Population (2022-12-31)
- • Total: 356
- • Density: 35/km^{2} (91/sq mi)
- Time zone: UTC+01:00 (CET)
- • Summer (DST): UTC+02:00 (CEST)
- Postal codes: 56746
- Dialling codes: 02655
- Vehicle registration: AW

= Hohenleimbach =

Hohenleimbach is a municipality in the district of Ahrweiler, in Rhineland-Palatinate, Germany.

==History==

The village was first mentioned in 1425 as a fief of a Peter von Thys named Leimbach. This original placename was in use until the begin of the 20th century. Since the 18th century the nickname Wüstleimbach showed up. The prefix "Wüst" means "deserted" in the sense of lost or abandoned. Due to the barren fields and the severe poverty of the inhabitants they decided to emigrate mainly to America leaving their farms behind which were abandoned afterwards. The population of the largely abandoned village decreased below 100 in the 17th and 18th centuries.
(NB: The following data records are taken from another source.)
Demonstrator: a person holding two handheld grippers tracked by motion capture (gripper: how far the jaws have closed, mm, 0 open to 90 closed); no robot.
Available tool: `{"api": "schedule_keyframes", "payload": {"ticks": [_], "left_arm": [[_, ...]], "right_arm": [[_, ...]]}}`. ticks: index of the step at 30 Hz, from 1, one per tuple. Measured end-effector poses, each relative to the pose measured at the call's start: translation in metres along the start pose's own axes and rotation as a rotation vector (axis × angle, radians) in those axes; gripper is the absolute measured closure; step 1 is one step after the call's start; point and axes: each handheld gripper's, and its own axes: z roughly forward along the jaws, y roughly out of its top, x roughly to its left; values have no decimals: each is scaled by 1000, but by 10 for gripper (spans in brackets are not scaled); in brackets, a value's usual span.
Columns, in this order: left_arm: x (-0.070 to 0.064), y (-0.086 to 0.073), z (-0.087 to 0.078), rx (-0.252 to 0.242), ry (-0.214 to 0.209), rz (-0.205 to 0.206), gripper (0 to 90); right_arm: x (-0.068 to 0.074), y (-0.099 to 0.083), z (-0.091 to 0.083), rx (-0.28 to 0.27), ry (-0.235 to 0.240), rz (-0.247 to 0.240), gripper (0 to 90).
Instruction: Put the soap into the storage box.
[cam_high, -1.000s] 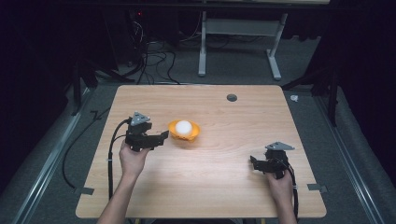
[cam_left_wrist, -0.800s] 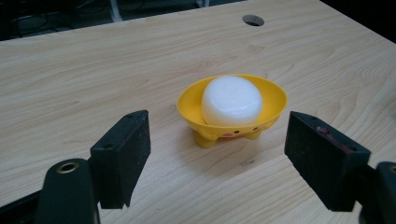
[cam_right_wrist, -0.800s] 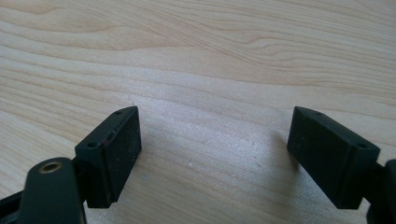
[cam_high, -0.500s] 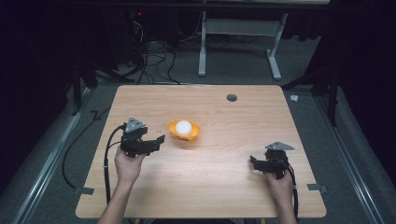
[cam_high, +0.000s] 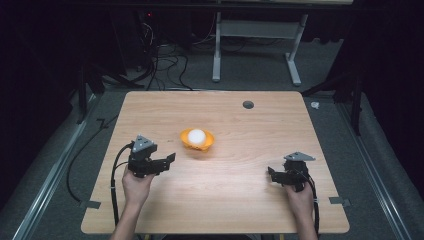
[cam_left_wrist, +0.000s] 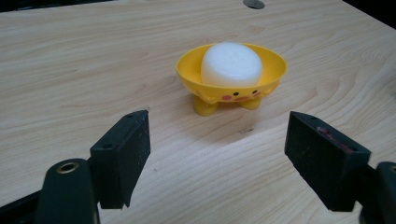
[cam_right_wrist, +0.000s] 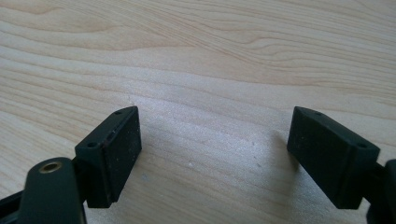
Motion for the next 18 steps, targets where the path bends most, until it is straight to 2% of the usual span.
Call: {"api": "schedule_keyframes", "payload": {"ticks": [3,12,18], "left_arm": [[-1,-3,-5,-13,6,-5,232],[2,-13,-13,-1,20,-15,230],[4,-19,-14,9,13,-25,228]], "right_arm": [[0,0,0,0,0,0,185],[0,0,0,0,-1,2,184],[0,0,0,0,-1,3,185]]}}
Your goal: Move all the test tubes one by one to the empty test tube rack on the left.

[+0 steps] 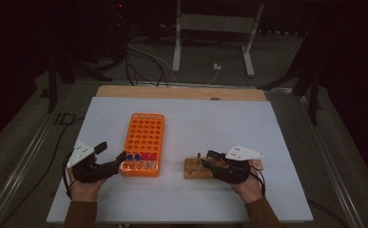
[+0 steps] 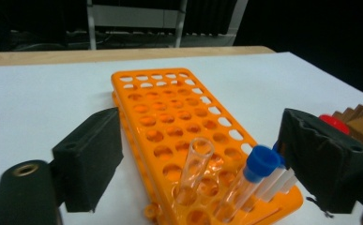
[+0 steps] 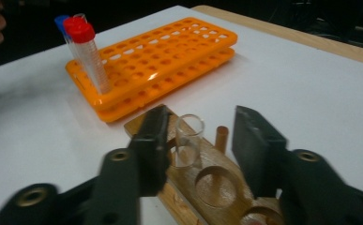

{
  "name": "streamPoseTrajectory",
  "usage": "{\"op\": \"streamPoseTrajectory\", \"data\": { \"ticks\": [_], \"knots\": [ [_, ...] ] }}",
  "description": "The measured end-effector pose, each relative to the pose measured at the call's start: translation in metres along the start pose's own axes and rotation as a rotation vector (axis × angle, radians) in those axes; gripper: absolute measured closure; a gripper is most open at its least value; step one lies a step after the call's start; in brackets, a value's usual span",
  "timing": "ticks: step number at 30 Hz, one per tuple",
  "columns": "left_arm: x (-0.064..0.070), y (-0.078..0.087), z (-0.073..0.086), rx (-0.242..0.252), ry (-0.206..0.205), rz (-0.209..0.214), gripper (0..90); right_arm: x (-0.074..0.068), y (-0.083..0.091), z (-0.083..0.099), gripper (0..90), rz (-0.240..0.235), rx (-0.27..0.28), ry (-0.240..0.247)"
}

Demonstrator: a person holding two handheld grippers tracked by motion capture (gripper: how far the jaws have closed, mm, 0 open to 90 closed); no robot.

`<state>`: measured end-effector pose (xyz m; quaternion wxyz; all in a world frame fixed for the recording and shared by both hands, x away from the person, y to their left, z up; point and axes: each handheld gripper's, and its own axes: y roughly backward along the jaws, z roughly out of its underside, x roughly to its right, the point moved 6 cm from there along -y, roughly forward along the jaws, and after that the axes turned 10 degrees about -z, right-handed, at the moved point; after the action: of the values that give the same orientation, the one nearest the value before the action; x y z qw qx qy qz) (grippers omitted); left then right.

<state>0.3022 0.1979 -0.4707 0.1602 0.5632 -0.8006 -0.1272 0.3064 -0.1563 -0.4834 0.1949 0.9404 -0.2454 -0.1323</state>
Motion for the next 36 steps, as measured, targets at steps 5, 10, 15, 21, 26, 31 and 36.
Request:
{"op": "streamPoseTrajectory", "data": {
  "ticks": [5, 10, 15, 21, 26, 31, 36],
  "knots": [
    [0.005, 0.0, -0.005, 0.001, 0.0, 0.007, 3.6, -0.004, -0.009, 0.002, 69.8, -0.011, -0.025, 0.021],
    [0.013, 0.0, -0.01, 0.007, -0.014, 0.018, 1.2, -0.008, -0.017, 0.003, 75.5, -0.013, -0.048, 0.044],
    [0.021, -0.001, -0.016, 0.015, -0.025, 0.033, 1.1, -0.01, -0.02, 0.005, 75.5, -0.003, -0.049, 0.05],
    [0.028, -0.001, -0.02, 0.02, -0.032, 0.046, 1.0, -0.01, -0.02, 0.005, 76.4, 0.006, -0.049, 0.051],
    [0.033, 0.0, -0.022, 0.017, -0.049, 0.062, 1.1, -0.011, -0.019, 0.004, 76.5, 0.005, -0.039, 0.042],
    [0.038, 0.001, -0.025, 0.021, -0.06, 0.073, 1.0, -0.012, -0.013, -0.002, 76.5, 0.003, -0.02, 0.037],
    [0.043, 0.001, -0.027, 0.019, -0.075, 0.085, 1.1, -0.012, -0.005, -0.01, 76.5, 0.007, -0.007, 0.037]
  ]
}}
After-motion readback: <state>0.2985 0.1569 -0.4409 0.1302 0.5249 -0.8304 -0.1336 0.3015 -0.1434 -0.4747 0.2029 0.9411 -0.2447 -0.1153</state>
According to a resolution of the local borough council in 1914, the village was allowed, by an imperial decree of 31 January 1916, to rename itself Hohenleimbach, because of the negative image of the nickname Wüstleimbach ("deserted Leimbach"). The small village Lederbach one mile in the north is part of the municipality. Centuries ago there was another little village named Rembach and situated in the south of Hohenleimbach at the mouth of the Lederbach ("Leatherbrook") running into the Nette rivulet, consisting of only four farms. First mentioned in 1337 it had to be already abandoned in the 17th century due to poverty.